THE PROBLEM: Print the listing again exactly, leaving nothing out.

RAW DATA:
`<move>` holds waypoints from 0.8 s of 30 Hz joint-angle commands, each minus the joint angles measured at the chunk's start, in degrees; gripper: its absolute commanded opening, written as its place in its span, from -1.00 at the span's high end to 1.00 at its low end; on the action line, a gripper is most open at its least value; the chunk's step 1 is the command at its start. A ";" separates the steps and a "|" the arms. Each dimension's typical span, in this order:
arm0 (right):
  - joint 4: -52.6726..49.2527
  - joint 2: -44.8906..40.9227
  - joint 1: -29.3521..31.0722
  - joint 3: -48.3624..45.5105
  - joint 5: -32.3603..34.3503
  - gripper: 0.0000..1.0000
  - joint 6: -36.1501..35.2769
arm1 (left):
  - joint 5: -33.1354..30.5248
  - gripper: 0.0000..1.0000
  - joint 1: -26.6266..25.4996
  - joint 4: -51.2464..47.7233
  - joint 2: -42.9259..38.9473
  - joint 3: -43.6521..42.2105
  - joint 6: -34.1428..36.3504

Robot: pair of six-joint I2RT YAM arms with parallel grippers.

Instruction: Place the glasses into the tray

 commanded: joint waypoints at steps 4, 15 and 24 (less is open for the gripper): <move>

RESPONSE FOR THIS EXERCISE:
`<move>` holds waypoints from 0.8 s of 30 Hz joint-angle commands, each minus the joint angles measured at the chunk's start, in degrees; gripper: its absolute commanded opening, written as its place in its span, from -1.00 at the span's high end to 1.00 at its low end; on the action line, a gripper is most open at its least value; the chunk's step 1 is the command at its start. A ";" separates the steps and a "|" the arms. Each dimension's typical span, in this order:
arm0 (right):
  - joint 4: -52.6726..49.2527
  - joint 2: -44.8906..40.9227
  - joint 1: -29.3521..31.0722
  - joint 3: -48.3624..45.5105
  - joint 5: -32.3603..34.3503
  - gripper: 0.0000..1.0000
  - joint 6: -36.1501..35.2769
arm1 (left):
  - joint 5: -33.1354..30.5248
  - gripper: 0.0000..1.0000
  - joint 1: -26.6266..25.4996
  - joint 4: -51.2464..47.7233
  - joint 2: -42.9259..38.9473
  - joint 3: -43.6521..42.2105
  - joint 6: -34.1428..36.3504

Robot: pair of six-joint I2RT YAM arms with parallel grippers.

Instruction: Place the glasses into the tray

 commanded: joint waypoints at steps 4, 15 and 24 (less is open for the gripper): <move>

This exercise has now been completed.